Repeat the data exactly. Pictures are not part of the copy.

Data block —
####################
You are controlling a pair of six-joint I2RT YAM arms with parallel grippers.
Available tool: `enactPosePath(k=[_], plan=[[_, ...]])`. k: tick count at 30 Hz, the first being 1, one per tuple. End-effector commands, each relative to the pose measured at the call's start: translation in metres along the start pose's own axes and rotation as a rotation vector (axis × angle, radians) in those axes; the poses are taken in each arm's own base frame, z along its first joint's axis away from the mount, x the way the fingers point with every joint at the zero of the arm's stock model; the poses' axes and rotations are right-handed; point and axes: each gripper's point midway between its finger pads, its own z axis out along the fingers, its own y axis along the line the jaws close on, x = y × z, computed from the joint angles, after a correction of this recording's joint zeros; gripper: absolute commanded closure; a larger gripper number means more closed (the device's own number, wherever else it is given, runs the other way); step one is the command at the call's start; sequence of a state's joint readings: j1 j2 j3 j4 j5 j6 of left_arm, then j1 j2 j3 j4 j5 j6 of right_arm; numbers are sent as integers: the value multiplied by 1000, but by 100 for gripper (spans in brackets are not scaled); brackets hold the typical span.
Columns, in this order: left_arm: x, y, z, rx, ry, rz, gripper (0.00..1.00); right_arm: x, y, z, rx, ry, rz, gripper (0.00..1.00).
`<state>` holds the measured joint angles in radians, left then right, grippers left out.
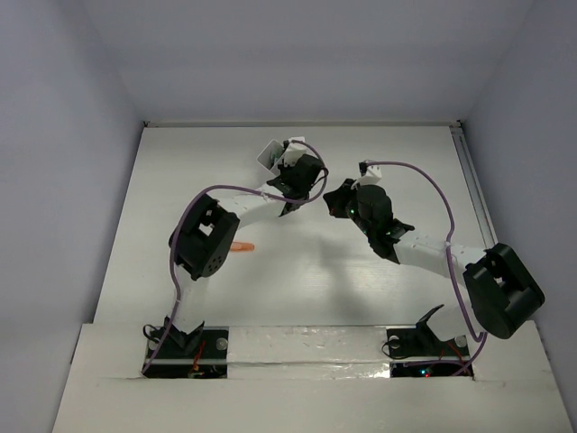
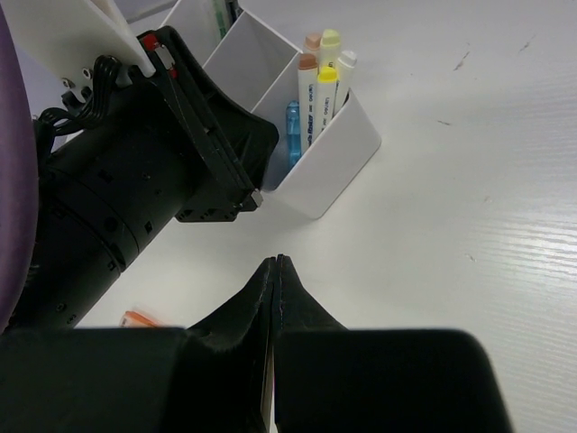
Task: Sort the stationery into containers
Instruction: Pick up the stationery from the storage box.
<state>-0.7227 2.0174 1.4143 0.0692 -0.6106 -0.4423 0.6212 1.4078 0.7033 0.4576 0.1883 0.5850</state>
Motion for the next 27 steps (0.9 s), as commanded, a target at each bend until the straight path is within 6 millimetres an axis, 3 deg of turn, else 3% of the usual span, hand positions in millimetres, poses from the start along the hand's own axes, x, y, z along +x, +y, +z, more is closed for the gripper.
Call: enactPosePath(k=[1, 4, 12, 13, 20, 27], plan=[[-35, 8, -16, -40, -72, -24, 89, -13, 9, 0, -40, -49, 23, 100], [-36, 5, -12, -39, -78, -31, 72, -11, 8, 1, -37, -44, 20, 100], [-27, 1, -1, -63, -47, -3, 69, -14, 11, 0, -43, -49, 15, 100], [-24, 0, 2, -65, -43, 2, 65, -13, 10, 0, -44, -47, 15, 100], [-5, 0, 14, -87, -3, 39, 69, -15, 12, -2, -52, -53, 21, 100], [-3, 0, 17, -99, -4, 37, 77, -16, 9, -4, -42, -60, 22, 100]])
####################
Completed exercise —
You are controlling a pair of six-joint I2RT YAM arms with parallel grippers.
Available tool: `enactPosePath(k=[_], plan=[[_, ...]])`. k: tick count at 30 Hz, the first being 1, one per tuple. End-effector commands, each relative to the pose measured at the call's start: translation in metres along the start pose's own axes and rotation as a rotation vector (axis × angle, radians) in those axes; the poses are taken in each arm's own base frame, z along its first joint's axis away from the mount, x the way the fingers point with every joint at the zero of the arm's stock model; the poses' axes and rotations are right-handed; point and axes: each gripper's point midway between its finger pads, its own z axis out along the fingers, its own y axis along the line the jaws close on, x = y × z, computed from the joint angles, after a correction of this recording's joint zeros; gripper: absolute commanded closure; a larger gripper number means more closed (the device's own number, wherever else it is given, runs the other way); step one is the command at the call's start; sequence of a state's joint readings: j1 j2 j3 j4 j5 j6 of left_arm, then j1 j2 j3 j4 j5 j6 of right_arm; numbers are sent as integers: the value multiplied by 1000, but by 100 for gripper (spans in brackets are not scaled); brackets hold the typical span.
Columns, in this order: left_arm: x, y, z, rx, ry, rz, gripper (0.00..1.00); right_arm: x, y, z, rx, ry, rz, gripper (0.00..1.00).
`<state>` holds the measured joint angles in radians, left then right, grippers left out.
Task: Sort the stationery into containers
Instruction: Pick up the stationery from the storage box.
<state>-0.7227 2.0174 1.4143 0.0692 -0.6106 -0.4423 0.6212 1.4078 0.7033 0.4576 0.1883 0.5850</state>
Motion for the next 27 steps (0.9 s), as commanded, a target at each bend until the straight path is within 6 millimetres an axis, 3 deg of turn, else 3% of the usual span, hand positions in millimetres, poses from the start along the hand's own axes, x, y, z along +x, +y, +z, more is closed for the gripper.
Call: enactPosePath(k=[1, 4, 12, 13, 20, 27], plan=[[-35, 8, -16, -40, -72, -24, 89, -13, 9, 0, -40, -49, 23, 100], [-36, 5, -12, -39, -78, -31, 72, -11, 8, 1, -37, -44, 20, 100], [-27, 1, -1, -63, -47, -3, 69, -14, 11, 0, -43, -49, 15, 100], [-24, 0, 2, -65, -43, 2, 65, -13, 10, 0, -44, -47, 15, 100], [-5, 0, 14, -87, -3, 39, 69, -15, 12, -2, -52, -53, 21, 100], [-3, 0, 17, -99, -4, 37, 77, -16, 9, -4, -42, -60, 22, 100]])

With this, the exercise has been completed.